- **GOAL OF THE EXERCISE**
Take the entries below and print, exactly, the stretch from the line containing "finger link at (334, 220): (368, 255, 57)" through the line containing "finger link at (373, 244): (393, 278, 52)", both included.

================

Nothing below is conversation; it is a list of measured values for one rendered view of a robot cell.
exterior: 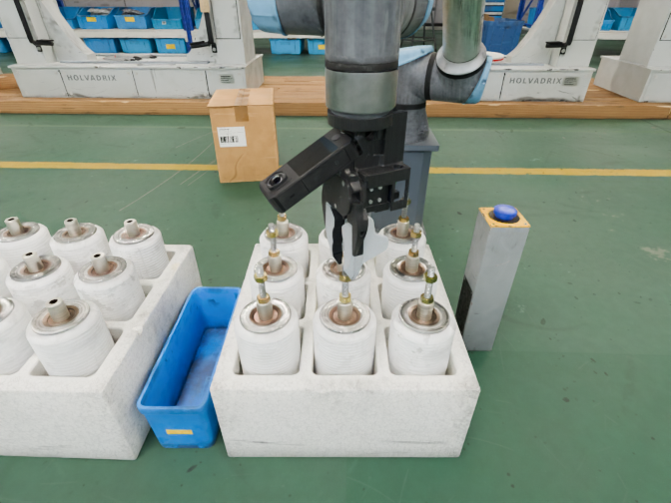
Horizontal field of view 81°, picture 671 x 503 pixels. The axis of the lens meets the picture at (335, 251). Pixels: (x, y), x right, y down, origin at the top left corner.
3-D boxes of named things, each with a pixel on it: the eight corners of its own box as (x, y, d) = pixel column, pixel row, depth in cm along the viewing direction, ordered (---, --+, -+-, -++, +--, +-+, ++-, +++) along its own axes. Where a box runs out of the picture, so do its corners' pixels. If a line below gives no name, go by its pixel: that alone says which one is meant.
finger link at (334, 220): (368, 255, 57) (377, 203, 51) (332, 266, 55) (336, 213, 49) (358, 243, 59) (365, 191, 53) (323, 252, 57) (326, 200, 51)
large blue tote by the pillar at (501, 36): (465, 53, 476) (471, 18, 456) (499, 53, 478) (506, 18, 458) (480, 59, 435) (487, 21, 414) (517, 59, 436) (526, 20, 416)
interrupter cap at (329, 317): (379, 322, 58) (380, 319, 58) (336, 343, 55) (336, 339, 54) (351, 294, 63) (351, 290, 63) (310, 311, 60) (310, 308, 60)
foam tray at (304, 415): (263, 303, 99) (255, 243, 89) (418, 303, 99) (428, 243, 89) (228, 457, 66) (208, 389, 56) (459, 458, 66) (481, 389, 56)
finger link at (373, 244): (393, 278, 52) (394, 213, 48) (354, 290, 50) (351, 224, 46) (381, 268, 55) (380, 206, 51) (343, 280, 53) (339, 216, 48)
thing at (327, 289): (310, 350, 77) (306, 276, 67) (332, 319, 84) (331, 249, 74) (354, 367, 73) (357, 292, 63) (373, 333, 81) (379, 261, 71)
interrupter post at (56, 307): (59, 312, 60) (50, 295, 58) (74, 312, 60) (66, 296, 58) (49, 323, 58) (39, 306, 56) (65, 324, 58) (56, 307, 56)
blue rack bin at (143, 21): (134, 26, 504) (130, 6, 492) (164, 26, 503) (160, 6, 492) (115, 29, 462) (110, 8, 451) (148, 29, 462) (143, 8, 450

================

- **RESPONSE TO THE TASK**
finger link at (334, 220): (368, 255, 57) (377, 203, 51) (332, 266, 55) (336, 213, 49) (358, 243, 59) (365, 191, 53) (323, 252, 57) (326, 200, 51)
large blue tote by the pillar at (501, 36): (465, 53, 476) (471, 18, 456) (499, 53, 478) (506, 18, 458) (480, 59, 435) (487, 21, 414) (517, 59, 436) (526, 20, 416)
interrupter cap at (329, 317): (379, 322, 58) (380, 319, 58) (336, 343, 55) (336, 339, 54) (351, 294, 63) (351, 290, 63) (310, 311, 60) (310, 308, 60)
foam tray at (304, 415): (263, 303, 99) (255, 243, 89) (418, 303, 99) (428, 243, 89) (228, 457, 66) (208, 389, 56) (459, 458, 66) (481, 389, 56)
finger link at (373, 244): (393, 278, 52) (394, 213, 48) (354, 290, 50) (351, 224, 46) (381, 268, 55) (380, 206, 51) (343, 280, 53) (339, 216, 48)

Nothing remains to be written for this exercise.